Tels sont les incidents qui avaient précédé et suivi la mort de Salviette. Il est maintenant facile de comprendre les transes par lesquelles passait l’assassin. Après les dépositions intimes de sa femme, qu’il ne pouvait ne pas faire figurer dans l’instruction, la culpabilité prétendue de Jean le Gueux n’avait plus de base. Elle cessait même d’être vraisemblable.
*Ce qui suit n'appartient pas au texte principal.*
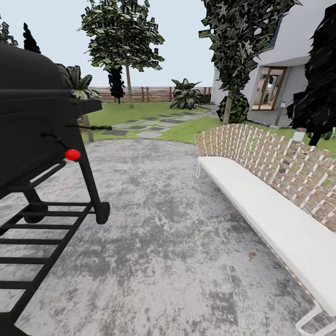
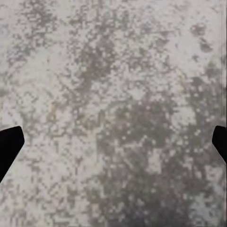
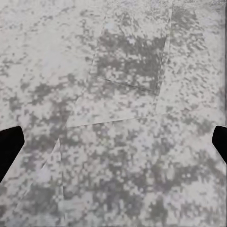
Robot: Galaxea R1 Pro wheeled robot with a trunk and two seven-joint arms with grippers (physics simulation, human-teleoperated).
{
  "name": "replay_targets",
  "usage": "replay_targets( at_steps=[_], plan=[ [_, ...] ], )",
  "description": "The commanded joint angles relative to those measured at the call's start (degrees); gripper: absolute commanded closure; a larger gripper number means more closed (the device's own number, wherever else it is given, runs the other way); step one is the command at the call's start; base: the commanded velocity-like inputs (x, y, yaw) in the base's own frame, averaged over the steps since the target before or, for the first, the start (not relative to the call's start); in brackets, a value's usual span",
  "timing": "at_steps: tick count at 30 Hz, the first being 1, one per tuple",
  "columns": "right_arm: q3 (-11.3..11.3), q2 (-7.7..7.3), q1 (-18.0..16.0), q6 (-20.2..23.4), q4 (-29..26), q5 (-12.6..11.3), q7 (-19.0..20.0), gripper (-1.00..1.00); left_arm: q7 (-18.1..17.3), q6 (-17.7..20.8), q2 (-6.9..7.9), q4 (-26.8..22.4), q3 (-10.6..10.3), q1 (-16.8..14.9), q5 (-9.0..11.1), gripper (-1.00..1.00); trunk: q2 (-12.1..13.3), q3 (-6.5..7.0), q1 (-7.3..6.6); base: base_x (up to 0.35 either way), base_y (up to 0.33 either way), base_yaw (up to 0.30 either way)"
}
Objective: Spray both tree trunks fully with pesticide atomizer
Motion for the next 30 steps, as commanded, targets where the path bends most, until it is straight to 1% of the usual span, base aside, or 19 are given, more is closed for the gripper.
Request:
replay_targets(
  at_steps=[1, 10, 26, 30],
  plan=[
    [0.0, 0.0, -0.1, -0.2, 0.1, 0.0, 0.0, -1.0, 0.1, -0.2, -0.01, 0.1, 0.1, 0.0, 0.0, -1.0, 0.0, -0.05, 0.02, 0.318, -0.168, 0.0],
    [0.1, 0.0, 0.0, -0.2, 0.1, 0.1, 0.0, -1.0, 0.1, -0.2, 0.15, 0.1, 0.1, -0.1, 0.0, -1.0, 0.0, -0.05, 0.02, 0.313, -0.169, 0.0],
    [0.1, 0.0, -0.1, -0.2, 0.1, 0.1, -0.1, -1.0, 0.1, -0.2, -0.07, 0.1, 0.1, 0.0, 0.3, -1.0, 0.0, -0.05, 0.02, 0.312, -0.17, 0.001],
    [0.0, 0.0, -0.1, -0.2, 0.1, 0.1, -0.1, -1.0, 0.1, -0.2, -0.01, 0.1, 0.1, 0.0, 0.3, -1.0, 0.0, -0.05, 0.02, 0.313, -0.17, 0.123]
  ],
)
Il fallait reconnaître que Salviette avait été tuée par son amant, et Saramie, redoutant à la fois les préoccupations de sa femme, celles de Jean le Gueux, les efforts que le mendiant, après avoir recouvré sa liberté, tenterait pour découvrir quel était cet amant mystérieux, se demandait avec angoisses s’il n’avait laissé, pendant la durée de ses tragiques amours, dans les lieux par où il avait passé, aucune trace de son passage qui pût faire éclater la vérité. Il se rappelait avoir écrit à Salviette une lettre non signée, il est vrai, mais qu’il n’avait pas retrouvée dans les papiers de la morte.

C’est pour cela qu’il ne se pressait pas, malgré les prières de sa femme, de rendre une ordonnance de non-lieu. Il voulait retenir Jean le Gueux sous les verrous autant qu’il le pourrait, afin d’affaiblir son énergie, de le mettre dans l’impossibilité d’agir, et surtout afin de se donner le temps de réfléchir, de chercher une solution et de faire surgir des faits qui rendissent vraisemblable la culpabilité du mendiant.